Because the connection is held rather than re-established per message, latency stays low and an exchange can be continuous. An agent can ask me something mid-task and act on the reply without tearing down and rebuilding the channel.

Persistent socket — no per-message reconnect overhead
Both ends can initiate — push in, push back
Continuous mid-task exchange, not request-and-wait

— Command surfaces

Reachable from wherever the work is.

The same infrastructure answers to three surfaces. The breadth is not for novelty — it means the fleet is reachable from the workstation, from a phone, and by voice, without a separate system for each.

All three surfaces ride the same bidirectional transport into one core.

— The learning loop

Idle, study, fine-tune, inject — then repeat.

The fleet's preparedness is not fixed at deployment. Between active tasks it studies, consolidates what it studied into a model change, and injects the result back. The loop is what makes tomorrow's fleet more prepared than today's.

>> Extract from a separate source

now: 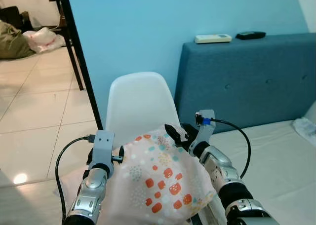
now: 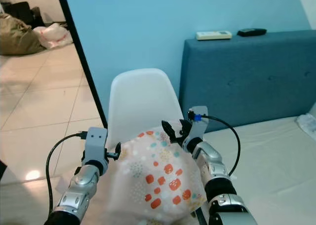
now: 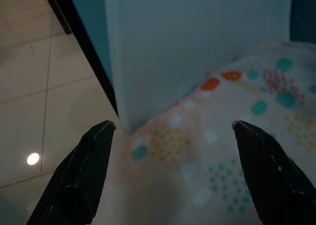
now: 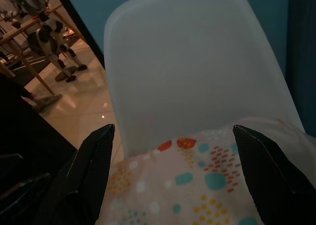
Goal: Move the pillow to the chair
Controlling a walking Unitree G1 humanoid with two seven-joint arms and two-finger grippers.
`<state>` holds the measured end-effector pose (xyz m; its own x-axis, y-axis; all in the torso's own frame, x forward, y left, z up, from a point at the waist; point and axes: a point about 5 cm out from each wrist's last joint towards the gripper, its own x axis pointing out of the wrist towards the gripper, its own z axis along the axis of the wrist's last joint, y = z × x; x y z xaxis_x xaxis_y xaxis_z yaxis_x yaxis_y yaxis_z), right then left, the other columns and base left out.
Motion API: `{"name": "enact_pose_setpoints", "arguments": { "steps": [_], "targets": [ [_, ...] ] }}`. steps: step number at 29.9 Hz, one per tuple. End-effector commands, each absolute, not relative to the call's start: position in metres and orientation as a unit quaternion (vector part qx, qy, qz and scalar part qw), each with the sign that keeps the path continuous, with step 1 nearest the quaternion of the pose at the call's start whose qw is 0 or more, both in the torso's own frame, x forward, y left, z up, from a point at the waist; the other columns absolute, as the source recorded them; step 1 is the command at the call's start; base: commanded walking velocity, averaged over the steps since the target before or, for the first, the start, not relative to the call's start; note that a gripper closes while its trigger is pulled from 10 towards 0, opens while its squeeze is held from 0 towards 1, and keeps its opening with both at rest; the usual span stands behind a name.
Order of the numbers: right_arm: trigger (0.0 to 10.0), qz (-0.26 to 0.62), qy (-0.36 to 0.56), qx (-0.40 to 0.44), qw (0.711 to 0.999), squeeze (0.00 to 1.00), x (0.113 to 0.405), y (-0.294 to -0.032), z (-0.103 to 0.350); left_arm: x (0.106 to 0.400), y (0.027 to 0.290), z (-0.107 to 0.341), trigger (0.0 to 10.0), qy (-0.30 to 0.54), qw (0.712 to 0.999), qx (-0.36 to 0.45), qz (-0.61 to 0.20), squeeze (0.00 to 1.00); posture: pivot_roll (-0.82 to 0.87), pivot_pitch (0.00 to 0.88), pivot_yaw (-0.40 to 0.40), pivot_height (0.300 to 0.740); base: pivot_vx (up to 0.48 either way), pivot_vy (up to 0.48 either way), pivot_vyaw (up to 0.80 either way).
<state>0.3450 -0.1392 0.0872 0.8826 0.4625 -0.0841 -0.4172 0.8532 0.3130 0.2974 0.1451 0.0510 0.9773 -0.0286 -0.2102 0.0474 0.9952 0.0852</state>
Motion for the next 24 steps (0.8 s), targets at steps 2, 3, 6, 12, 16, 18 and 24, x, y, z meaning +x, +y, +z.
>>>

Active task The fleet executes against a mission. Intent is decomposed, routed, executed in parallel, audited, and returned. Persistent state is updated as the run proceeds.
Idle window Self-directed study and cross-training. With no task assigned, agents work through material, compare approaches, and teach each other across classes rather than sitting idle.
Consolidation Studied material becomes a model change. Implementer agents fine-tune the studied open-weight model on what was learned — LoRA and direct weight and bias modification where it helps.
Injection Knowledge is fed back for future operation. The result is injected into the system, not left as a transcript, so the next run starts more prepared than the last one finished.

— Memory & context

What the fleet knows, and how it reaches it.

An agent does not rely on what a model happened to be trained on. Context is retrieved for the task at hand, state persists between sessions, and every action runs through a typed contract. Nothing has to be re-explained each morning.

Context interfaces

Working memory store: task-scoped context, retrieved on demand
Retrieval: RAG — the specific context a task needs, not a model's training guess
Persistent state: decisions and accumulated context survive between sessions
Tool contract: MCP — a capability added once is reachable fleet-wide
Action interface: function calling — typed read / write / query / execute
Provenance: what each agent did, why, and against which inputs is recorded

— Self-audit

The infrastructure checks itself.

The same fleet that does the work is held to an inward-facing security audit. It runs continuously, with authorization, against my own servers — local and cloud — using the BlackArch toolset.

01

Authorized scope

The self-audit runs against my own local and cloud servers, continuously and with explicit authorization. It is an inward-facing exercise, not an outward one.

02

BlackArch toolset

BlackArch Linux supplies the tooling the audit runs with — the same instruments used to probe a system are turned on the infrastructure that holds the fleet.

03

Standing result

To date the audit reports no open breaches and no information leakage. It is a recurring check, so the result is a current state rather than a one-time certificate.

The infrastructure that makes the rest of the work possible.